現在は100を越える品種が確認されており、現在も着々と拡大中ですが、アラビカ種の品種は主に「エアルーム(原種)系」「ブルボン系」「ティピカ系」の3つの系統に分類されるといわれています。

エアルーム(原種)系は、アラビカ種のうち他の品種と交配せずに栽培されているもので、野生から発見されたままの状態を保っている品種です。
近年急速に有名になったゲイシャもここに含まれ、他にはルメスダン、ジンマなどがあります。
ブルボン、ティピカも原種の状態であればある意味エアルーム系と呼ぶこともできますが、他系統の基となっていることと交配が進みすぎて原種がかなり珍しくなっていることから、別系統とされるのが一般的です。

ブルボン系は、イエメンからマダガスカル島(ブルボン島)へ移植されたアラビカ種ブルボンを祖とする品種群を指します。
ブルボンの原種はその後ブラジルへ渡り、幾多の品種改良を経てのブラジルコーヒーの基礎となりました。
ブルボンの原種は樹体がアラビカ種の中でもやや弱く、天候などの条件に左右されたり枯れてしまったりしやすい上に毎年は収穫できません。
そのため、生産性を上げるための品種改良が進んでいます。
有名なものとしては、カトゥーラ(カツーラ)、モカ、アカイアなどが含まれ、またSL28、SL34、K7などまさに品種改良種といった名称のものも多いようです。
(ただし、これらは近年の科学的交配実験で生まれたわけではなく、20世紀前半に各地の研究所によって発見された自然交配新種がほとんどです)

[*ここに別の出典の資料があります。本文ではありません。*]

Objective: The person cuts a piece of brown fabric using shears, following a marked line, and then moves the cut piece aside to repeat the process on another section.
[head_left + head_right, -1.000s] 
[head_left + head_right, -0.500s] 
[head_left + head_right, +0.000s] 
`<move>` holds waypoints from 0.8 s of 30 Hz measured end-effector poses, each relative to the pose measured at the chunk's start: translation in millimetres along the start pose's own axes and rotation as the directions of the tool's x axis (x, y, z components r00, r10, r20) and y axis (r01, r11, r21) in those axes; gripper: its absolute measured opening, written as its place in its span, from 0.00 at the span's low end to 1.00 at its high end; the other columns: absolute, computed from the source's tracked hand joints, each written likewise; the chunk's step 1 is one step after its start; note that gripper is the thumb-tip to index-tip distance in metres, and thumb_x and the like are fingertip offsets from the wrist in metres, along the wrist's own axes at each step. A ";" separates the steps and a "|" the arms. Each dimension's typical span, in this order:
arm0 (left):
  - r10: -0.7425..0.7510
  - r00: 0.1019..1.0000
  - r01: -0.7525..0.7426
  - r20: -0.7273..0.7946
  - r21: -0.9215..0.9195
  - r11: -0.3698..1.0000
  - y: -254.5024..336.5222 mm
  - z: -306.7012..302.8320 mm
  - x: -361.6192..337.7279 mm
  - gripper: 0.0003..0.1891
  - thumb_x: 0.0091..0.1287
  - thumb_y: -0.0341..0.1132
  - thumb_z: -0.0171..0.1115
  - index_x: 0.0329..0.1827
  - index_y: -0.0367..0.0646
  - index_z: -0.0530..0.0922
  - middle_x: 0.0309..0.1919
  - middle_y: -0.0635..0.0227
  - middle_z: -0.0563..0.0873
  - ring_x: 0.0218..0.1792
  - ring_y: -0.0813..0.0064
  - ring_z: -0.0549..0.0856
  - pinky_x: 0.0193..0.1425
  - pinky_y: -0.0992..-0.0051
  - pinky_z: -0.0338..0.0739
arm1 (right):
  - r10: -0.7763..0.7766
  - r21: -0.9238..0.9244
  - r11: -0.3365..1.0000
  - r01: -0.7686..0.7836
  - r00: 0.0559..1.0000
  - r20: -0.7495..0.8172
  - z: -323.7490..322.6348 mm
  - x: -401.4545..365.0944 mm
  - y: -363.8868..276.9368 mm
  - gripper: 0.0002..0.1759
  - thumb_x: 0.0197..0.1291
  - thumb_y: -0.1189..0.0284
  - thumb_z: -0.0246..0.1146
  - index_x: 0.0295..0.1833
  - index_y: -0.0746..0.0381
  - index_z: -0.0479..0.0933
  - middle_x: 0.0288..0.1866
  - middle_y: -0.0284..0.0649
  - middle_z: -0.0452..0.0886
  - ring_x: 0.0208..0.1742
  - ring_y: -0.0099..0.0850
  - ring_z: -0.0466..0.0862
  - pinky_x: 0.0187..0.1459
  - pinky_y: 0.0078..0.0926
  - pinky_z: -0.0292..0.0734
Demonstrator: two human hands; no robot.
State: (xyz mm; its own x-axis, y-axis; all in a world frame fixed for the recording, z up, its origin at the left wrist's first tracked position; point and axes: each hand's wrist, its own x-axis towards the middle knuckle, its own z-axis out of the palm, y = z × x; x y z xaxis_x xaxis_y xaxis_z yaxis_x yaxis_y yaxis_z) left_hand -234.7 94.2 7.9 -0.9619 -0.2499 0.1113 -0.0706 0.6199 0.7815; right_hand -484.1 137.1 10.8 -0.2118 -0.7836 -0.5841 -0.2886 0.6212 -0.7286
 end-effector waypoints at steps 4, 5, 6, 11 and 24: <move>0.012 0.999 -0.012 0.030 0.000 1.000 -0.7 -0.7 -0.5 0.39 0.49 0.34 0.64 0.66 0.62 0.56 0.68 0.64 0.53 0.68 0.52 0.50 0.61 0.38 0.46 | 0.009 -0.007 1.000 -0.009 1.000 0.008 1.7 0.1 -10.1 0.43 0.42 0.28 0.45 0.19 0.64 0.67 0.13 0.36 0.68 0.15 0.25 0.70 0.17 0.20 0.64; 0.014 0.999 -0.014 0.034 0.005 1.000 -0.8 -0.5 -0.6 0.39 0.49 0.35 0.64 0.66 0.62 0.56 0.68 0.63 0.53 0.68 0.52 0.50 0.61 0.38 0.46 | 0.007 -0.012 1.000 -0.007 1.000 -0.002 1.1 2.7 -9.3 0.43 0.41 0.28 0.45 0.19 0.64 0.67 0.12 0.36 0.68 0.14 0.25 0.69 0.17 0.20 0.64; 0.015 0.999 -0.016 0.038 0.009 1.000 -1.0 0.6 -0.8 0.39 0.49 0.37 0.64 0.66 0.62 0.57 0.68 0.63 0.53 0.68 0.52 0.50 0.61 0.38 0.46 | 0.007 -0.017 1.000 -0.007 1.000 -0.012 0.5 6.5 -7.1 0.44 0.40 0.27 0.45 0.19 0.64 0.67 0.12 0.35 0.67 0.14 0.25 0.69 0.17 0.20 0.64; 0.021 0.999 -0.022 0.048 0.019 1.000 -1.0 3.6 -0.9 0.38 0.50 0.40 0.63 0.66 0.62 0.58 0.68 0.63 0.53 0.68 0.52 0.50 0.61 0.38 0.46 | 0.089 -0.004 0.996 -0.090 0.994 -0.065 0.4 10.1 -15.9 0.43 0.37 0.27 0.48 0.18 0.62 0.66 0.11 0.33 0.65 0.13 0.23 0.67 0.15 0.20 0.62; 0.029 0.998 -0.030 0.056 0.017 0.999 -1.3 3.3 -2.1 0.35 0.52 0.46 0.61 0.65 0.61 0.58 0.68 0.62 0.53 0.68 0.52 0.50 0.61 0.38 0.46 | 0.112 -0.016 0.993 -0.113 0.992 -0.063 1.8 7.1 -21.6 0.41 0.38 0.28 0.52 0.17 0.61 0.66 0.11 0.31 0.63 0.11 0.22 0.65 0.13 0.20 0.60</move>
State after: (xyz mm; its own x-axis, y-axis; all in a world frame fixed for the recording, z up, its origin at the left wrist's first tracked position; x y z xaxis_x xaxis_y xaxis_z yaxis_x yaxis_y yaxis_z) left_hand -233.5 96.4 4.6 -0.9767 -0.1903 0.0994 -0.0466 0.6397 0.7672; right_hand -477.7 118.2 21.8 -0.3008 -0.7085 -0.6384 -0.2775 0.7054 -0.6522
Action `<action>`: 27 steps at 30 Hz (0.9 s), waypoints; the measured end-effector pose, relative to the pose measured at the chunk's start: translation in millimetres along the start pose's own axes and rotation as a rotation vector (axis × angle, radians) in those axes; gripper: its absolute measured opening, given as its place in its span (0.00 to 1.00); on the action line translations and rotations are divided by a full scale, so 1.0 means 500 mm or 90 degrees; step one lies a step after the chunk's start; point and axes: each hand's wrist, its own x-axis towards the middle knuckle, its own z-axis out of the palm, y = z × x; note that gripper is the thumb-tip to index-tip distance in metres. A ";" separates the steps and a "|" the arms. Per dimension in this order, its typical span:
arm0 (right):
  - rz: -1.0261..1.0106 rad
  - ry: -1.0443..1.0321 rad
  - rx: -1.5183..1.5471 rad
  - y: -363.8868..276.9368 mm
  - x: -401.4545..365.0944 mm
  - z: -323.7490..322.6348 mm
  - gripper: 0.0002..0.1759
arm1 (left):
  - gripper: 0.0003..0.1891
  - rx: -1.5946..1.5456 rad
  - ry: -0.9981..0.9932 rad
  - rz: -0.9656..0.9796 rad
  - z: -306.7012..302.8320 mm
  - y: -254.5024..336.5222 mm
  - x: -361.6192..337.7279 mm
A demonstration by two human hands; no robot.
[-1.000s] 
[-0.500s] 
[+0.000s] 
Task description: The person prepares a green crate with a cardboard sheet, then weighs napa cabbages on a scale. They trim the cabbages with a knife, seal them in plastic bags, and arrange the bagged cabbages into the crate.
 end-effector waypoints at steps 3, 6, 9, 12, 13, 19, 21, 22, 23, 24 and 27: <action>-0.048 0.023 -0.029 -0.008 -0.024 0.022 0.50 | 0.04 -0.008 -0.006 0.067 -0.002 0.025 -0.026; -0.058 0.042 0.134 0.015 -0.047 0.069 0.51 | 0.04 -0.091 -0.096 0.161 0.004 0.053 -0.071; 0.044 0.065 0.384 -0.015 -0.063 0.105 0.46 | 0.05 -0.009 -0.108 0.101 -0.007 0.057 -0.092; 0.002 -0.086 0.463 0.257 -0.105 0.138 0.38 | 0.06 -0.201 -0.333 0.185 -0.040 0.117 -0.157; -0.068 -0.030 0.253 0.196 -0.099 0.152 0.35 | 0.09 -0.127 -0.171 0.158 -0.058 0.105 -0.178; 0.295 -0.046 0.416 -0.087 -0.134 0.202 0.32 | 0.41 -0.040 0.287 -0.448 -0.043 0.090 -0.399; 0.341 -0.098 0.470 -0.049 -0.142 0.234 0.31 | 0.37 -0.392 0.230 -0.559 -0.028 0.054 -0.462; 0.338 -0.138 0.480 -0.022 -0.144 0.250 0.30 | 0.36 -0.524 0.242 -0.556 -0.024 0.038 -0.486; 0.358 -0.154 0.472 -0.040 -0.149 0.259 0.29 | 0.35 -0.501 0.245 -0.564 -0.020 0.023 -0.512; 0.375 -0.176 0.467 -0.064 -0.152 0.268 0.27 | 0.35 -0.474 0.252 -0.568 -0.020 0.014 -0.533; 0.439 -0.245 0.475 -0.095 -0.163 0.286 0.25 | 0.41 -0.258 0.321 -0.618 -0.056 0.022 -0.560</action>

ティピカ系は、イエメンから東南アジアやフランス領ギアナへ広まっていったアラビカ種ティピカを祖とする品種群を指します。
ティピカは大生産国の一つであるコロンビアの基礎となった品種でもあります。
ティピカ原種は主にサビ病にものすごく弱く、耐病性を高めるための品種改良が進んでいます。
ジャバ、コナ、スマトラなど日本でも馴染みのある品種が多く、マラゴジペブルーマウンテンなど優秀な品種も含まれています。

なお、ブルボンとティピカについては「どちらかがアラビカ種の祖(つまりもう一方は変種の一つ)」とする議論が根強く、ブルボン派とティピカ派でしばしば論争になっているようですが、現在進んでいる研究では

  • もともとエチオピア周辺のアラビカ種コーヒーノキは様々な遺伝的特徴を含む品種群であり、どの特徴を持つ木が祖先であるかなどの区分けはできない
  • 発見当時、「たまたま」イエメンへ持ち出されたいくつかのコーヒーノキは、エチオピアでのランダムな交配から隔離されたため特徴がある程度固定された
  • それらから繁殖したコーヒーノキが、いくつかの特徴でブルボンとティピカの二種類に分類された

という説が有力となっており、二系統のうちどちらがより起源種に近いか、という議論に意味は無いとされているようです。